Work item
Begin at the line below that has "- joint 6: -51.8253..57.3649" and stop after the line that has "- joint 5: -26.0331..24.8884". Please restate only those lines, word for word.

Data section
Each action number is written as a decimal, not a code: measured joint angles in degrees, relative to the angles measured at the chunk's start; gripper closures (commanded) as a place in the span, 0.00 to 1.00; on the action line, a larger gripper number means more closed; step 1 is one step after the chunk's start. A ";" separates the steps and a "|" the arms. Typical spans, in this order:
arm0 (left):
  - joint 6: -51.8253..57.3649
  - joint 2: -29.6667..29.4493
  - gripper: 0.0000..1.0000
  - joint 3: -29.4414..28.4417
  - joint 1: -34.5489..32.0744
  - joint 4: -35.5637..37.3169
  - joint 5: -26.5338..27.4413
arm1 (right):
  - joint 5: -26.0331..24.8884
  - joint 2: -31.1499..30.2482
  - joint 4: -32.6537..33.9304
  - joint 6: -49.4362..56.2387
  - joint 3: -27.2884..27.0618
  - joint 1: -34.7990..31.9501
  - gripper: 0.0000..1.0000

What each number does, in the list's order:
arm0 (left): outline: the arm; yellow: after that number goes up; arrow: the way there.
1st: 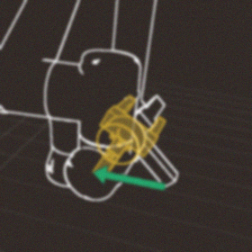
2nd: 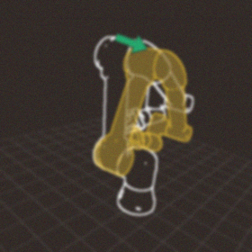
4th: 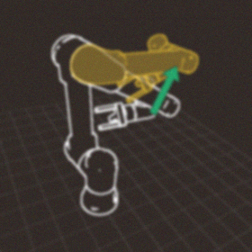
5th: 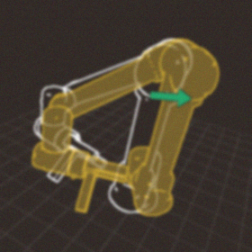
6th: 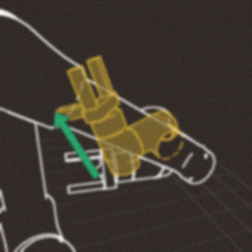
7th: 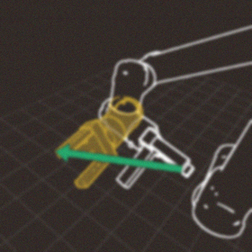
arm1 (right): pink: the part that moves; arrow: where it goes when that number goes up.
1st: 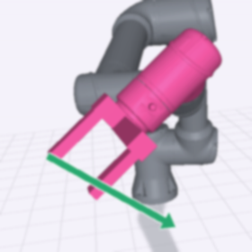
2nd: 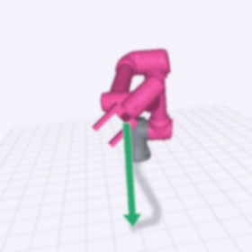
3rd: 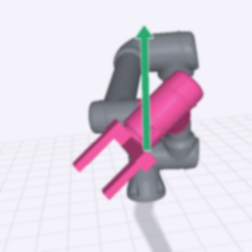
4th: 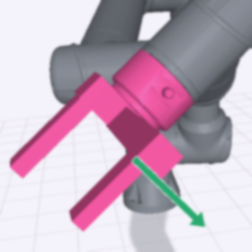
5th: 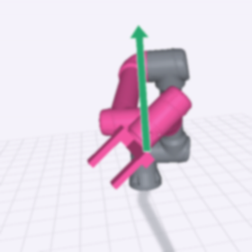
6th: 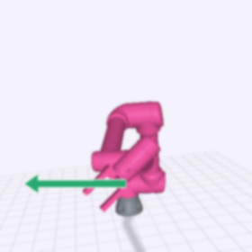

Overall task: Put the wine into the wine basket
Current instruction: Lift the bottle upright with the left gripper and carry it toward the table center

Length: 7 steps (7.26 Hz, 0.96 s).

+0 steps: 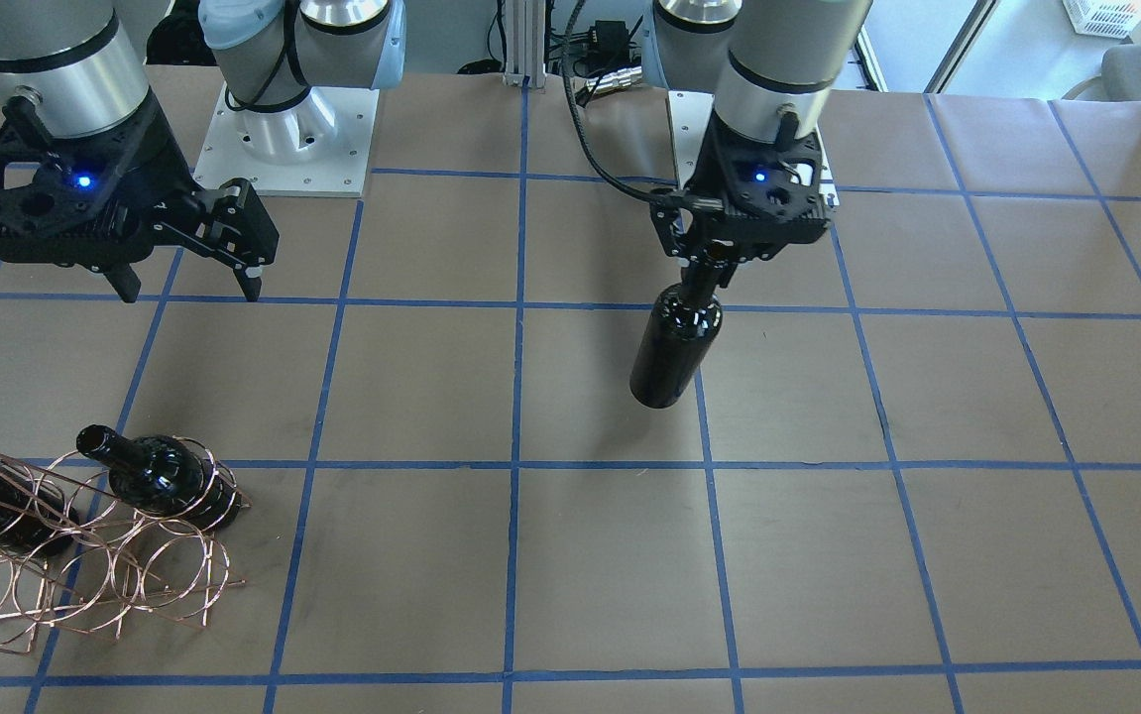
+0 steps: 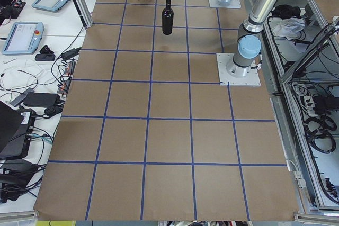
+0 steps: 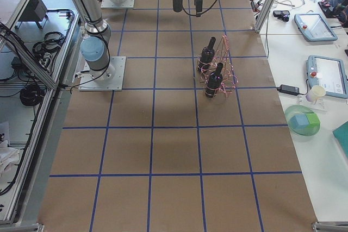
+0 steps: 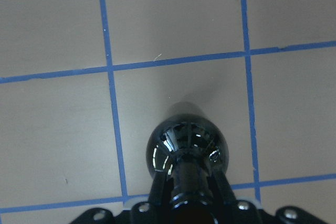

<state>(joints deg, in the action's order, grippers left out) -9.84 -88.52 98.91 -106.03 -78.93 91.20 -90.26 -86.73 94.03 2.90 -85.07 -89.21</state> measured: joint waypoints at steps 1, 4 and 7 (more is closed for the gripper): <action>-2.26 -0.51 1.00 0.48 -2.81 0.05 0.06 | -0.02 -0.01 -0.08 0.03 -0.01 0.00 0.00; -4.10 -2.62 1.00 1.00 -5.61 3.52 -0.24 | 0.00 0.04 -0.67 0.00 -0.01 0.01 0.00; -5.77 -4.66 1.00 1.15 -6.74 4.44 -0.25 | 0.23 -0.06 -0.71 0.10 0.06 0.15 0.00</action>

Exercise result
  - joint 6: -51.8253..57.3649
  - joint 2: -29.6667..29.4493
  - gripper: 0.0000..1.0000
  - joint 3: -29.4414..28.4417
  - joint 1: -34.5489..32.0744
  - joint 4: -35.5637..37.3169
  - joint 5: -26.5338..27.4413
arm1 (right):
  - joint 5: -26.0331..24.8884

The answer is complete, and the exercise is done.